Here's the top 3 reasons why many business entrepreneurs and executives fail to change their behavior and achieve greater business success:
- They've not yet realized that the change process is not about getting rid of bad habits. The pathway to your current behavior is there for life. Instead you want to focus on creating new, more positive habits that will positively affect your business. Even stopping doing something, like procrastinating, is really about creating a good new habit, starting sooner.
- They fail to put external reminders in place, at least in the beginning. Unless you have a trigger from the outside like an email reminder, or a buddy it's very likely you'll keep defaulting to the old behavior because it's automatic. That's also why it's so important to be willing to start over no matter how often you blow it or get discouraged.

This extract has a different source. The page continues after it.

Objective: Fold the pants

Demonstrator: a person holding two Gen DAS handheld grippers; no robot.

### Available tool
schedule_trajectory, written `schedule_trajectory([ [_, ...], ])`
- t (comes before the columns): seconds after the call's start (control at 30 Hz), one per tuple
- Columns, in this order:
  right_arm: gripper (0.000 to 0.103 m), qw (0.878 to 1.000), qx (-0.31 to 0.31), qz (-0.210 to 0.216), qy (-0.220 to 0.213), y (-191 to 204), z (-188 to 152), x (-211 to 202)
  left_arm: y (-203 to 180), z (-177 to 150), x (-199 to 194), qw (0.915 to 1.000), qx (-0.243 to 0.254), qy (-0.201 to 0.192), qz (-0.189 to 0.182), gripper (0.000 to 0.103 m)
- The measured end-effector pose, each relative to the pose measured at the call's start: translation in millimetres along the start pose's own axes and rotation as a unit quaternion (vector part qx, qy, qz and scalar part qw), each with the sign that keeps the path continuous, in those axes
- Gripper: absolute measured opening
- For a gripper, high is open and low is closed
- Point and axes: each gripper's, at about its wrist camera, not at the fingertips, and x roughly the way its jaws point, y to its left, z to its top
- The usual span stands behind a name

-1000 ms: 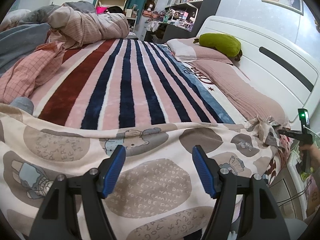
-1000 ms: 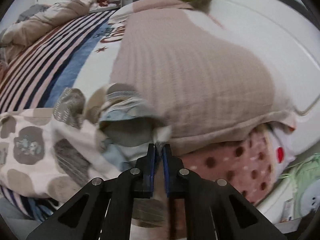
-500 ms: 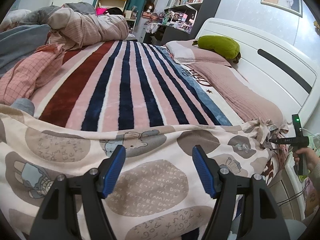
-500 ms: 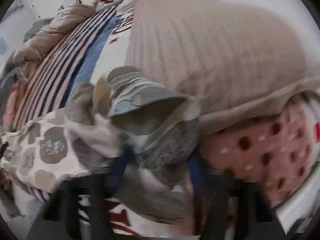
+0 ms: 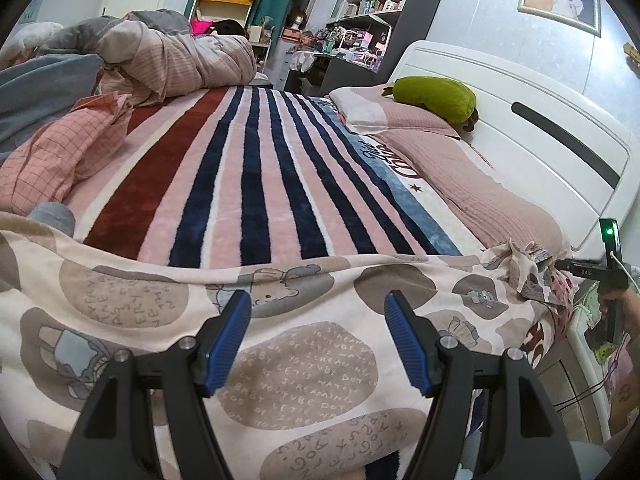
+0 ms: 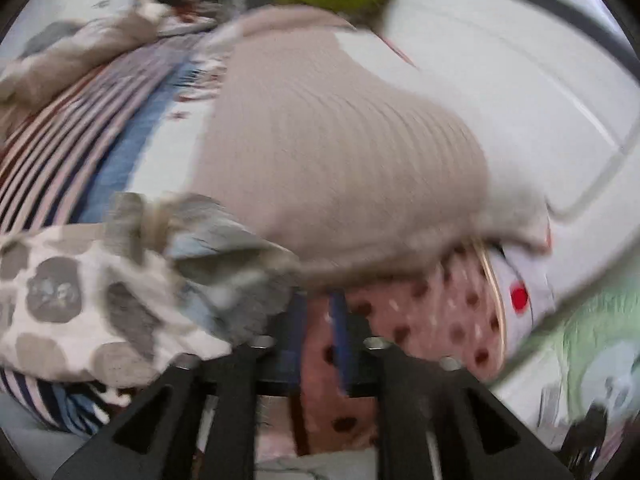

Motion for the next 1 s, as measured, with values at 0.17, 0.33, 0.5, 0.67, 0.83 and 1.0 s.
schedule_trajectory([
  [0.17, 0.055, 0.989, -0.141, -0.05, 0.001, 59, 13, 11, 6, -2, -5, 1.0, -0.006, -0.003, 0.005, 0.065],
  [0.33, 0.065, 0.967, -0.235, -0.102, 0.006, 84, 16, 40, 11, -5, -8, 0.9998, -0.008, 0.001, 0.016, 0.065],
  [0.5, 0.064, 0.955, -0.288, -0.078, -0.009, 97, 22, 50, 17, -5, -7, 0.9997, -0.013, 0.002, 0.02, 0.065],
  [0.67, 0.004, 0.962, -0.267, -0.059, -0.016, 97, 39, 57, 16, -4, -5, 0.9998, -0.013, 0.0, 0.016, 0.065],
  [0.83, 0.004, 0.987, -0.14, -0.067, -0.034, 57, 60, 48, 17, -4, -3, 0.9997, -0.014, 0.002, 0.018, 0.065],
  [1.0, 0.014, 0.985, -0.089, -0.145, -0.038, 27, 64, 48, 17, -4, -3, 0.9997, -0.013, 0.002, 0.019, 0.065],
])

- They're not concrete enough about what they want and are unrealistic about what they can reasonably ask themselves to change. Here's what an executive client of mine said he wanted to change in three months: "to be more positive with co-workers, staff and colleagues, to be more creative and productive and to take better care of myself." "How about create world peace while you're at it?" I replied. "And what does 'more' mean anyway?" As this client demonstrated, we expect too much of ourselves and we expect to change overnight. When that doesn't happen, we resign ourselves to staying the same, convinced that we are hopeless, weak, or unmotivated. Which makes us even more stuck in a rut.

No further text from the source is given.